Activity: Give only the number of lines in these records that contain the word "person".

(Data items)

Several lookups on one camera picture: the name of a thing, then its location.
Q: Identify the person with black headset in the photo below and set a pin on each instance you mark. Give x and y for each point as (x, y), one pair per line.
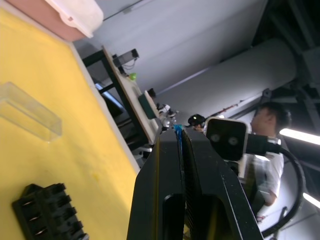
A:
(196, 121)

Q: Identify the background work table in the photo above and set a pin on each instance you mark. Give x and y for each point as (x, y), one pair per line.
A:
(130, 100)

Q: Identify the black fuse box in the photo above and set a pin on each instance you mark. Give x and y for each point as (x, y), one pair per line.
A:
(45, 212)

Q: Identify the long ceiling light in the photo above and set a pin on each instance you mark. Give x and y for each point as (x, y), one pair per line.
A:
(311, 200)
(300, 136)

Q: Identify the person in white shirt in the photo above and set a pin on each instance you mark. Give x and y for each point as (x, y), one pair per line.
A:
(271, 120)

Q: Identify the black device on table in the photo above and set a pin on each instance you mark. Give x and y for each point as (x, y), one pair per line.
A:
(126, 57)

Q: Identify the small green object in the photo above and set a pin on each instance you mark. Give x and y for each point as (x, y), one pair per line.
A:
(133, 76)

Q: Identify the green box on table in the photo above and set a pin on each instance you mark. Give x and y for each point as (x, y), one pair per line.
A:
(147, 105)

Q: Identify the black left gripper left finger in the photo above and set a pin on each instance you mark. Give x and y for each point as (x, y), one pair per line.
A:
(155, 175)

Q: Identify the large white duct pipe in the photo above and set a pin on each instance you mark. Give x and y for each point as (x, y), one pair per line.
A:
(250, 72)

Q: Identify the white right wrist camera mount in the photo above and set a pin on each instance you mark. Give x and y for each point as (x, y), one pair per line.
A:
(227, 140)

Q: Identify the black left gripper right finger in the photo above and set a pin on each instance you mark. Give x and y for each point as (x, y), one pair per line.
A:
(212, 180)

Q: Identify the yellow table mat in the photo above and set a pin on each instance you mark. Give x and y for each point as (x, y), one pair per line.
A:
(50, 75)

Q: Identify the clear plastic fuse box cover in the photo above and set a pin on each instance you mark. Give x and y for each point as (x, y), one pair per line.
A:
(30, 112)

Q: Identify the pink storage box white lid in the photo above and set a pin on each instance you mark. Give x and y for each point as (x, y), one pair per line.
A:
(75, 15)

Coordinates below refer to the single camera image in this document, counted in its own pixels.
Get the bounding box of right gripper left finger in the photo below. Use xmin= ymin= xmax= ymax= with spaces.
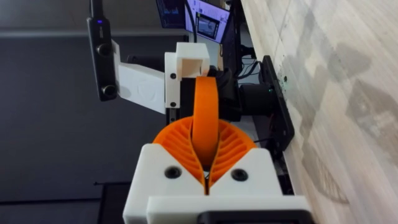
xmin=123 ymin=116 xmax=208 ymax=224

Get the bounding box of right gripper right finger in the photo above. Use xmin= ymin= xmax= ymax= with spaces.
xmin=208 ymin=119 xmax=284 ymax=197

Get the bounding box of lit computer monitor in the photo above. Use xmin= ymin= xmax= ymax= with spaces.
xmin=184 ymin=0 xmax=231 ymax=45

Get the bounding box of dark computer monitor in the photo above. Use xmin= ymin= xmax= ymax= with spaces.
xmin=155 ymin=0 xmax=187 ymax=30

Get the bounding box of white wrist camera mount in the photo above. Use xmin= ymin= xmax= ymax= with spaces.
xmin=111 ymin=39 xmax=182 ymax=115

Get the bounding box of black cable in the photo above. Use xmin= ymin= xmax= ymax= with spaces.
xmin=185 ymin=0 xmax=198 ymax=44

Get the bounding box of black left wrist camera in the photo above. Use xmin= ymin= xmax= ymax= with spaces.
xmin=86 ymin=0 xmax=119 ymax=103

Written solution: 2